→ Task prompt
Below is a listing. Write out exactly its lines between the one holding "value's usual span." and the one holding "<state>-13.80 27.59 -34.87", inclusive.

_____

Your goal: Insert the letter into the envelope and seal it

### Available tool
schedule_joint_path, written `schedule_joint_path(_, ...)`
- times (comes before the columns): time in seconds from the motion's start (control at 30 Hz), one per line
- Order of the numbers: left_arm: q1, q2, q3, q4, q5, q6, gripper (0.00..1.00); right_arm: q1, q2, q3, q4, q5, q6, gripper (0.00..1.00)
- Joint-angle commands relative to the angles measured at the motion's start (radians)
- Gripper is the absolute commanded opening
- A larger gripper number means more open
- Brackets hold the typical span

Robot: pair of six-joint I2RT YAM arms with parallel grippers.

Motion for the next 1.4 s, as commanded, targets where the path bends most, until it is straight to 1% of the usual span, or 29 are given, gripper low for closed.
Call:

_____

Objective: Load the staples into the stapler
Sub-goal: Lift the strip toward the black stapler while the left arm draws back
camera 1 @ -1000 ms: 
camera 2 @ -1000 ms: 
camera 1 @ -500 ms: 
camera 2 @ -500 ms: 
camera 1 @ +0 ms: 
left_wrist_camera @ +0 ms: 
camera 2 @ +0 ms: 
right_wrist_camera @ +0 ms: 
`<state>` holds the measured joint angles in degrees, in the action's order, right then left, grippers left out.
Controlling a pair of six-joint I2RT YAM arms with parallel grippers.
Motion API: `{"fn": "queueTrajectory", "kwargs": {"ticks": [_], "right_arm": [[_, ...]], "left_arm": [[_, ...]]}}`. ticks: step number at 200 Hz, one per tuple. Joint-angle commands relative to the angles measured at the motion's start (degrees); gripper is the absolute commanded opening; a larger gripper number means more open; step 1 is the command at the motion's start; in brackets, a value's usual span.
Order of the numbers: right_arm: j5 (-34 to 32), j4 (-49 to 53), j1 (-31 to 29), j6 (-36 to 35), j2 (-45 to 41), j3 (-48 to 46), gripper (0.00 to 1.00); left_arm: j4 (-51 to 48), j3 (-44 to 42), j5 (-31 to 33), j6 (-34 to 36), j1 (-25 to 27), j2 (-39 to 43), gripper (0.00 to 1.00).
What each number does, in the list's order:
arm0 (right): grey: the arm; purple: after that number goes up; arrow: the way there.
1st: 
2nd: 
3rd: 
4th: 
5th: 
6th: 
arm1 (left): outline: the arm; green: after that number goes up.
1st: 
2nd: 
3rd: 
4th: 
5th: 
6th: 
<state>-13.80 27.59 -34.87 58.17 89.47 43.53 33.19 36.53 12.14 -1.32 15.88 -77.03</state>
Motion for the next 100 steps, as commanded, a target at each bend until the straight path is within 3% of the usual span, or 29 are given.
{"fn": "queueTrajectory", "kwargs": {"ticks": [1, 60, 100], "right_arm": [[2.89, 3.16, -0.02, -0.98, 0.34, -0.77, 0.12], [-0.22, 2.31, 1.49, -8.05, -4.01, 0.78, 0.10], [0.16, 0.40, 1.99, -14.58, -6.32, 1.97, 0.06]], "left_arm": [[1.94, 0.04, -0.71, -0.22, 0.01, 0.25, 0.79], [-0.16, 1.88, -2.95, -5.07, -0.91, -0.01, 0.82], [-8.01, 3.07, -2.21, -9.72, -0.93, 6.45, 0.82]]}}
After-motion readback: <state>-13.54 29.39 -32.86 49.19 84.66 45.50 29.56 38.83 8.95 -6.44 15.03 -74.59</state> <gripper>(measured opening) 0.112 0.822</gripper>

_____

→ Your response
Motion API: `{"fn": "queueTrajectory", "kwargs": {"ticks": [_], "right_arm": [[_, ...]], "left_arm": [[_, ...]]}}`. ticks: step number at 200 Hz, one per tuple. Joint-angle commands relative to the angles measured at the motion's start (degrees); gripper is the absolute commanded opening; a larger gripper number means more open; step 1 is the command at the motion's start; in brackets, a value's usual span.
Order of the numbers: right_arm: j5 (-34 to 32), j4 (-49 to 53), j1 (-31 to 29), j6 (-36 to 35), j2 (-45 to 41), j3 (-48 to 46), gripper (0.00 to 1.00); left_arm: j4 (-51 to 48), j3 (-44 to 42), j5 (-31 to 33), j6 (-34 to 36), j1 (-25 to 27), j2 (-39 to 43), gripper (0.00 to 1.00).
What each number does, in the list's order:
arm0 (right): grey: the arm; purple: after that number goes up; arrow: the way there.
1st: 
2nd: 
3rd: 
4th: 
5th: 
6th: 
arm1 (left): outline: the arm; green: after that number goes up.
1st: 
2nd: 
3rd: 
4th: 
5th: 
6th: 
<state>-13.80 27.59 -34.87 58.17 89.47 43.53 33.19 36.53 12.14 -1.32 15.88 -77.03</state>

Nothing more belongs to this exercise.